Presentations - Anyway

Langara

Langara is a local college offering degrees in a number of subjects, including Computer Studies. I know one of the instructors there, and he asked me to give a talk at their monthly Computer Tech meetup. As a topic, I picked Simple Principles for Website Security, a shorter version of talks I’ve given at the XML Summer School.

Apart from the fact that I was recovering from a bout with the virulent stomach bug that seemed to be going round Vancouver at the time, it was fun. A good bunch of people, decent questions, and the student newspaper took advantage of the opportunity to write a column and make a video about basic internet security. One of my aims in this talk is to make the audience paranoid, pointing out sometimes the bad guys really are out to get you, and talking a bit about risk analysis and the trade-offs involved in writing down strong passwords (using a password manager is better, of course). And the door prizes for Langara students were quite impressive!

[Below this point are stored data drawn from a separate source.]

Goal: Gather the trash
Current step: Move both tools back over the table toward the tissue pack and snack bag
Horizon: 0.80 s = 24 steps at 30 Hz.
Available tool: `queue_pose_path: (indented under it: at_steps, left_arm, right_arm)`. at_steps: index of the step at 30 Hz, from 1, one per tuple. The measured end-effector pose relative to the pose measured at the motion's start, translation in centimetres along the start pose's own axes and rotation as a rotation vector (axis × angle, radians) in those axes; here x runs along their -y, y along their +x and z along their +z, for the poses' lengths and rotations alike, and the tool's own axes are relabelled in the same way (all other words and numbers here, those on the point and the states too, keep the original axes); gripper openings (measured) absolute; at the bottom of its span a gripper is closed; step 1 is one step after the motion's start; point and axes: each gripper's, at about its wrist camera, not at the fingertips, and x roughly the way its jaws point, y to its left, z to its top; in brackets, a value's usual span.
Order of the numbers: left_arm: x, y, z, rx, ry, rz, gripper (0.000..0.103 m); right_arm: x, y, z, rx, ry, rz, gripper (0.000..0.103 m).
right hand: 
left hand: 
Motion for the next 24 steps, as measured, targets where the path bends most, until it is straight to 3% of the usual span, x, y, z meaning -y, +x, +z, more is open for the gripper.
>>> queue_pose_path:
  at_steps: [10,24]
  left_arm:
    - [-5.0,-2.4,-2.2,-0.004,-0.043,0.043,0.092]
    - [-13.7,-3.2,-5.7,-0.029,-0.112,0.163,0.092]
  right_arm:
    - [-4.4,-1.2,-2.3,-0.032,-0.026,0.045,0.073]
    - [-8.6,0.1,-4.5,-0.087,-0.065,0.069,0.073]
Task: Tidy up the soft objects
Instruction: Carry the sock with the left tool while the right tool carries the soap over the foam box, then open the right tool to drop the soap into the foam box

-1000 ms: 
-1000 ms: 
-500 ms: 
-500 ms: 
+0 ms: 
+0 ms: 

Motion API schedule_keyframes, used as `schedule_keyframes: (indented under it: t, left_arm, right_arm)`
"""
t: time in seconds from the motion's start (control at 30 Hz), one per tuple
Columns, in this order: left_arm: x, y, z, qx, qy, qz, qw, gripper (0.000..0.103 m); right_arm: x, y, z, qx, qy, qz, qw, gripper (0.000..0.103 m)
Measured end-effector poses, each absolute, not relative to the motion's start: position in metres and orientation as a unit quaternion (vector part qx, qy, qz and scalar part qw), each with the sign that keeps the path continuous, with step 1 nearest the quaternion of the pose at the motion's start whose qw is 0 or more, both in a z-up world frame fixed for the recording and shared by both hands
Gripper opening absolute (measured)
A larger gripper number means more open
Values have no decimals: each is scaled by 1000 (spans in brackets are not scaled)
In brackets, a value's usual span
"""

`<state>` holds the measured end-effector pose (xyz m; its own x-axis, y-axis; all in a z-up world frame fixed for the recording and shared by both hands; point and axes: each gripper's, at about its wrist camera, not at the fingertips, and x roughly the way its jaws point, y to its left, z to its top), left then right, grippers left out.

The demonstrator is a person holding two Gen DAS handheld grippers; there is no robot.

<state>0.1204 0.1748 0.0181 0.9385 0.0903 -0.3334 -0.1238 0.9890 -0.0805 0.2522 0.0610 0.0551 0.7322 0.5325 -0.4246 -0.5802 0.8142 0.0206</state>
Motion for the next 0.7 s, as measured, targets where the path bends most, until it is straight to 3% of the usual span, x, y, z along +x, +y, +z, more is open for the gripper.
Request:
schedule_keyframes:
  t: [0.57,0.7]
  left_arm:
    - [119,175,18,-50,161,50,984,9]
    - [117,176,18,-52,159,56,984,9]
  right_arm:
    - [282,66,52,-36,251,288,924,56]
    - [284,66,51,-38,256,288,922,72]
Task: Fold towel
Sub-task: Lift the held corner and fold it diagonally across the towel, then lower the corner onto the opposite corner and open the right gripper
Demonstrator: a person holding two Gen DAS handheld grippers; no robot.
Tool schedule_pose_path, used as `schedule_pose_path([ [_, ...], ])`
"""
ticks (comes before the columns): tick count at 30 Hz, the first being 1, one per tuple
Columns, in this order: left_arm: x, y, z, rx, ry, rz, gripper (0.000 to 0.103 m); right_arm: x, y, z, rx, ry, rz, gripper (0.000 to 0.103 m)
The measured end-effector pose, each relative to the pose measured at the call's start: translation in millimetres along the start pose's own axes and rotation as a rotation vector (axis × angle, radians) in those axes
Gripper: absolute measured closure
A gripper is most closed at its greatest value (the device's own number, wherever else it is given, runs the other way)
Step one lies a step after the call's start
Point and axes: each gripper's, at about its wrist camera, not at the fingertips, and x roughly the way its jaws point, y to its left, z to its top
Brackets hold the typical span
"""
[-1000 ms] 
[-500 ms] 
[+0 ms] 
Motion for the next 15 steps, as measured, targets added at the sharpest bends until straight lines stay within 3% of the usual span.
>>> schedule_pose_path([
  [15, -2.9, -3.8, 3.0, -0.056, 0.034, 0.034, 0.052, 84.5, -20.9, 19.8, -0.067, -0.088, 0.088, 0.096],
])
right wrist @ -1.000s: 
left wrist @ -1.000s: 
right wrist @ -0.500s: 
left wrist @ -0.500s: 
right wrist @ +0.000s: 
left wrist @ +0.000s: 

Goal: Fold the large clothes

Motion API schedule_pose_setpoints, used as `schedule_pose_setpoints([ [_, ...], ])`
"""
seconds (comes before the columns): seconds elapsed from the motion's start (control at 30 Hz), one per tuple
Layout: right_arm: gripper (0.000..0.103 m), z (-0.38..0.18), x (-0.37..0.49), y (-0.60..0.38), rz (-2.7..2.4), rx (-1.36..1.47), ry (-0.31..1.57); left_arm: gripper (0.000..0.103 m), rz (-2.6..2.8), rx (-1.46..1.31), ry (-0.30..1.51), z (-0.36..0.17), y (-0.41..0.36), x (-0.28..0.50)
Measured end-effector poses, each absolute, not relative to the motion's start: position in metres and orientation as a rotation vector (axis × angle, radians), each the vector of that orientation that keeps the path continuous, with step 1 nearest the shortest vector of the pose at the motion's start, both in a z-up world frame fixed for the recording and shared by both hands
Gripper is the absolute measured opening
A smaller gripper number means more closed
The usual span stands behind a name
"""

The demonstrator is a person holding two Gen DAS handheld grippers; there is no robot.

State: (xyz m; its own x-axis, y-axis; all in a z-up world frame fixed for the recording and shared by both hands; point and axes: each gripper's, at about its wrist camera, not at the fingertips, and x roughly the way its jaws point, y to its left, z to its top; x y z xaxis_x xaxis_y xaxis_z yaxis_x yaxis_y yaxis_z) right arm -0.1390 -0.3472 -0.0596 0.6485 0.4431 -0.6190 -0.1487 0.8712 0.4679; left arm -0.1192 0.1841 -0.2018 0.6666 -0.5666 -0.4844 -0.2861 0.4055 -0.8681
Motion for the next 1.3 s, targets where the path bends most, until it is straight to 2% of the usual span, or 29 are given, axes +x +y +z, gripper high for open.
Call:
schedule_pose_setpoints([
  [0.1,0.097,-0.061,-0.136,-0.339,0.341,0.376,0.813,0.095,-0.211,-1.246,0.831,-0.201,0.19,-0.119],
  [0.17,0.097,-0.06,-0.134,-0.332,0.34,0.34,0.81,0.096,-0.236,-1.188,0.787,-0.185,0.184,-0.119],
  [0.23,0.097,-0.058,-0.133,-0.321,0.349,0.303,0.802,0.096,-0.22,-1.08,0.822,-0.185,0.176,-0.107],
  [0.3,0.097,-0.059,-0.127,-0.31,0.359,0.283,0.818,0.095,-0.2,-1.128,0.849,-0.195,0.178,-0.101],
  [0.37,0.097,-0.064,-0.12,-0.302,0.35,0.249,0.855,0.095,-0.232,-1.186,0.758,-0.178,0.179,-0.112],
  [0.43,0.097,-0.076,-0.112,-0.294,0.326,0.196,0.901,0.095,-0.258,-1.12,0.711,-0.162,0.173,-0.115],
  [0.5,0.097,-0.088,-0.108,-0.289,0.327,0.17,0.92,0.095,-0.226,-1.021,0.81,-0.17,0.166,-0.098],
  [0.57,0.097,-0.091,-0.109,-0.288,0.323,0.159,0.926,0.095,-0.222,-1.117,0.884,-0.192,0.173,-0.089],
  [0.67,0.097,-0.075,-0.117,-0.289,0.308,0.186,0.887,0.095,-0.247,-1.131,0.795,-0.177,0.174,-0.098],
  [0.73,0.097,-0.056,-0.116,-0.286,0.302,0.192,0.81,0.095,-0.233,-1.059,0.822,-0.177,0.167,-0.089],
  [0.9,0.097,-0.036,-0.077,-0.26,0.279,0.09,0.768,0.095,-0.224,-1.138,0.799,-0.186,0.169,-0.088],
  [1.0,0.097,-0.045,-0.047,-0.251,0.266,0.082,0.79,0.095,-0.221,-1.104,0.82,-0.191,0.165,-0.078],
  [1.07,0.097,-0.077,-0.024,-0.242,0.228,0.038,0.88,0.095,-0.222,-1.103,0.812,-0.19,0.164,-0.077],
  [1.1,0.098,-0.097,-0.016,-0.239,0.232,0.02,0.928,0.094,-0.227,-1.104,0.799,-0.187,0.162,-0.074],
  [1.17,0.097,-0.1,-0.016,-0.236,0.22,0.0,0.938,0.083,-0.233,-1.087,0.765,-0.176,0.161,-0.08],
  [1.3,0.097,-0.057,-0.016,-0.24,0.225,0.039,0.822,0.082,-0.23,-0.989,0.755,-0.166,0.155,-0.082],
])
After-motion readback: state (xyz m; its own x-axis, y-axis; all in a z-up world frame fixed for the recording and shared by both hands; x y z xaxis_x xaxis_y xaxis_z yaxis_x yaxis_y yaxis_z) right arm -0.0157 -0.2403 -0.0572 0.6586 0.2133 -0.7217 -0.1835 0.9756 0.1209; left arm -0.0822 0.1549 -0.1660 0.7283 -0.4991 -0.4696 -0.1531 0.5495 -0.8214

Thanks to Raymond for inviting me, and Gail and Holly for organising everything. I put the slides up at slideshare if you’re interested.

Teaching HTML5

For the XML Summer School this year, I’m teaching about HTML5, CSS3 and ePub in the Hands-on Web Publishing course. The basic premise of the course is to show what technologies are involved in taking a bunch of Word documents or XML files and turning them into a decent-looking website or ePub. The course includes lessons on relevant bits of XSLT transformation (since Word is XML under the covers, if you dig deeply enough), scripting in Ruby to automate as much as possible, and, of course, enough information about HTML and CSS that people can make a decent-looking website in class in the hands-on part.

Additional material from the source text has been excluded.